The increased angiogenesis observed in adenocarcinoma would, according to the researchers, indicate a simple explanation for why these tumours tend to metastasise earlier than squamous cell carcinoma, since metastasis requires tumour cells to access the blood vessel network in order to spread.
These differences in the tumour microenvironment reinforce the idea that the different subtypes of lung cancer require different therapeutic strategies.
“Especially now that combinations of immunotherapy and anti-angiogenic drugs play a central role in oncology,” Alcaraz said.
The researchers said that, rather than applying uniform approaches, both angiogenesis and the tumour microenvironment should be incorporated as criteria for stratifying patients and selecting treatments.
This could include the use of biomarkers such as TIMP-1 to identify tumours that are more dependent on molecular pathways that promote blood vessel formation, as well as the development of rational combinations between immunotherapy and microenvironment-targeted therapies.
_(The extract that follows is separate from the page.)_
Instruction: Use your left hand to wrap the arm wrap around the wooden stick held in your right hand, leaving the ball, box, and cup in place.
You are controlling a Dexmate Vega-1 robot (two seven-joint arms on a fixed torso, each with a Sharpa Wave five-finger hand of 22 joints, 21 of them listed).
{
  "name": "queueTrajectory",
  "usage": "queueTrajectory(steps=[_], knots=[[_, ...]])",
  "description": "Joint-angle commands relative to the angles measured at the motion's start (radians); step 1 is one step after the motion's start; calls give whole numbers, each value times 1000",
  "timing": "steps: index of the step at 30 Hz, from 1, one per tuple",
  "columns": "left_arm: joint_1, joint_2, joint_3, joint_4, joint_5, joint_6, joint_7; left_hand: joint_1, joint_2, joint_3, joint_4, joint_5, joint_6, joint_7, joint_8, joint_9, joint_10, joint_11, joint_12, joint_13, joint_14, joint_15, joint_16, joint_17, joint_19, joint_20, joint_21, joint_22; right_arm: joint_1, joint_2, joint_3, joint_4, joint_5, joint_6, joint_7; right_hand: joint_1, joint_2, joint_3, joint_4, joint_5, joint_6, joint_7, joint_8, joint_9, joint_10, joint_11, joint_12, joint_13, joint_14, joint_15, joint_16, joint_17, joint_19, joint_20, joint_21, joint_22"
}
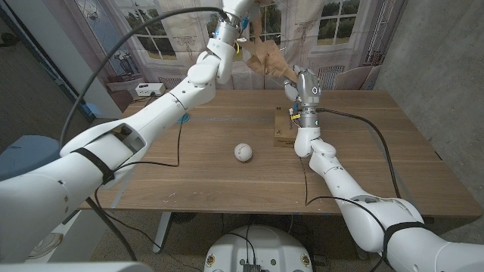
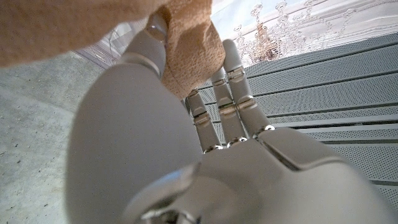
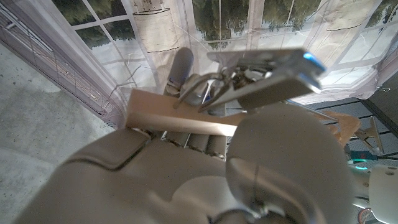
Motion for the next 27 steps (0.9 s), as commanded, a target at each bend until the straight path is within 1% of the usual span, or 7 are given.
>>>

“For example, our results suggest that adenocarcinoma might benefit more from treatments targeting specific pro-angiogenic pathways such as SMAD3 or TIMP-1, whereas in squamous cell carcinoma it may be more relevant to target tumour hypoxia or acidosis,” Alcaraz said.
The researchers also highlight the need to develop new therapeutic approaches against TIMP-1 in adenocarcinoma, as there is currently no specific inhibitor available.
In this context, the major current and future challenge is to translate these promising discoveries into the clinical setting:
“[We need] to identify robust biomarkers, such as TIMP-1, validate them prospectively and demonstrate that modulating the tumour microenvironment can truly improve patients’ therapeutic response,” the UB professor said.